Bella had 2 pups by cesarian on the 16th and seemed to be doing ok until yesterday. Had a scare with the male pup, lil guy stopped nursing and had a seizure. Gave him a little honey and rushed to the clinic. Our vet, who is amazing btw, was able to see us right away and gave him a nice mouthful of nutri-cal and sent us home with pro-biolac to bottle feed. The female pup seems to be doing good, but upon inspection, Bella seems to only have one functioning teat. We have been feeding her puppy food since before the pups arrived, and she has been on a calcium supplement from day one after the surgery. The pups are doing great with the bottle, but is there anything else I can do for Bella to try and boost her supply? I am encouraging the pups to nurse even after I feed them but I don't think they're getting much of anything. I'd really like for them to at least get a little bit from her as well, ya know? She was spayed at the same time, and we were assured that she would still be able to nurse, but obviously that isn't the case.

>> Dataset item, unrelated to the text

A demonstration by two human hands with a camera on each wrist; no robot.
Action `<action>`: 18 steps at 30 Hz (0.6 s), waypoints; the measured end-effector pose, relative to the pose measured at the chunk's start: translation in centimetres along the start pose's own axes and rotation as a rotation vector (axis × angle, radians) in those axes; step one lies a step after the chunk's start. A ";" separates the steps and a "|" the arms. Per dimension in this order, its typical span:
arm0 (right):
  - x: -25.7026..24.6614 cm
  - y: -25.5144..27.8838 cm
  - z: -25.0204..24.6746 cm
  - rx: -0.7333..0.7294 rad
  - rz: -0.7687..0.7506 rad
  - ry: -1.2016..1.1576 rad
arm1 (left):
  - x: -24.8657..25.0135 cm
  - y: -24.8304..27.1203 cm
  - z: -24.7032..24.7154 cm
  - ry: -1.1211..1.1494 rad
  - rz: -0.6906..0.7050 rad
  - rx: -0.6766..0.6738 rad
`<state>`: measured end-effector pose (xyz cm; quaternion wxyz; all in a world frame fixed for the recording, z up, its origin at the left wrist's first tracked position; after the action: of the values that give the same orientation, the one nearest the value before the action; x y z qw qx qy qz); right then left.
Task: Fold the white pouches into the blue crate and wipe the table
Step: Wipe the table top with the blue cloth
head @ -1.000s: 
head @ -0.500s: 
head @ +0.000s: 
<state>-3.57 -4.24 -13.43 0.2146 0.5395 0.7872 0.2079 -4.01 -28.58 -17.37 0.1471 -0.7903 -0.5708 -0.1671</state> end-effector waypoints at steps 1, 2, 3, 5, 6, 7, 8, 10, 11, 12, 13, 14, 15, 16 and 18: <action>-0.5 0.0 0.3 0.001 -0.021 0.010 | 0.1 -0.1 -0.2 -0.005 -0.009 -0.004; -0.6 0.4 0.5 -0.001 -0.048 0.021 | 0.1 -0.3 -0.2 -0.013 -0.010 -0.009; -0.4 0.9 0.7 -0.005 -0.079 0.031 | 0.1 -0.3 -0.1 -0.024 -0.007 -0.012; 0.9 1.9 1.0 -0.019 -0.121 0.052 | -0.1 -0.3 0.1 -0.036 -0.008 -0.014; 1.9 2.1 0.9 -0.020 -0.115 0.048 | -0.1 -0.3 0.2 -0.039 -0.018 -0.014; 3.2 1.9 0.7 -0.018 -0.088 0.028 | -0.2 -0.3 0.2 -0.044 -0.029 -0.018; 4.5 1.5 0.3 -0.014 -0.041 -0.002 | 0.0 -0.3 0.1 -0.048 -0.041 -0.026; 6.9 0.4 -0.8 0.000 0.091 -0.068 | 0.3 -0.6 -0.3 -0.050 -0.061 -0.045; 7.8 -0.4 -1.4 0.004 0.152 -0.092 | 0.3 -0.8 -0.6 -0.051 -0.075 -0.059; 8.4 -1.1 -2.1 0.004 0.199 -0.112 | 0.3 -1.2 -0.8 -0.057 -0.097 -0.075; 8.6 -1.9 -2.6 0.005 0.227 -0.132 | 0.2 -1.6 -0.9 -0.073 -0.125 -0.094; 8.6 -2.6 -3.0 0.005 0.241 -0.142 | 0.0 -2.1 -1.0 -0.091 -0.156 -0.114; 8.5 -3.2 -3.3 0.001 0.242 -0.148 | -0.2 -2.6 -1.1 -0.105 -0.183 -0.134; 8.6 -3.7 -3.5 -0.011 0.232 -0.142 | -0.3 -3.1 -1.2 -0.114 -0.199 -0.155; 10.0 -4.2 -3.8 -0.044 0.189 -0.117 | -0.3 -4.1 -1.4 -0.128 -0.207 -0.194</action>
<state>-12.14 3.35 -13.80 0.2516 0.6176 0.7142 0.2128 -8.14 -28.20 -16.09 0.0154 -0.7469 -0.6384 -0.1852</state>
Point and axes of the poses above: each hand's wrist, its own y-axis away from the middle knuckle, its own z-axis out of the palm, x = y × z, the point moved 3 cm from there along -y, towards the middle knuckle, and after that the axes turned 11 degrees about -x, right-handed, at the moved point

Was the surgery the problem, or the small litter size? I'm thinking it's a combination of both. I've only had experience with Boxers (my dad bred and showed years back when I was a kid) and they never had any problems, but then again they tended to throw huge litters. For the record, I am no breeder, our vet is taking the little female, and we are keeping the male.


----------



## flippedstars (Dec 16, 2009)

You need to up her fluid intake. I make thickened water and goat's milk (with cornstarch) and syringe it into them the first 2 weeks...you can also give her fenugreek - 1 capsule every 6-8 hours until she and her breath smell like maple syrup.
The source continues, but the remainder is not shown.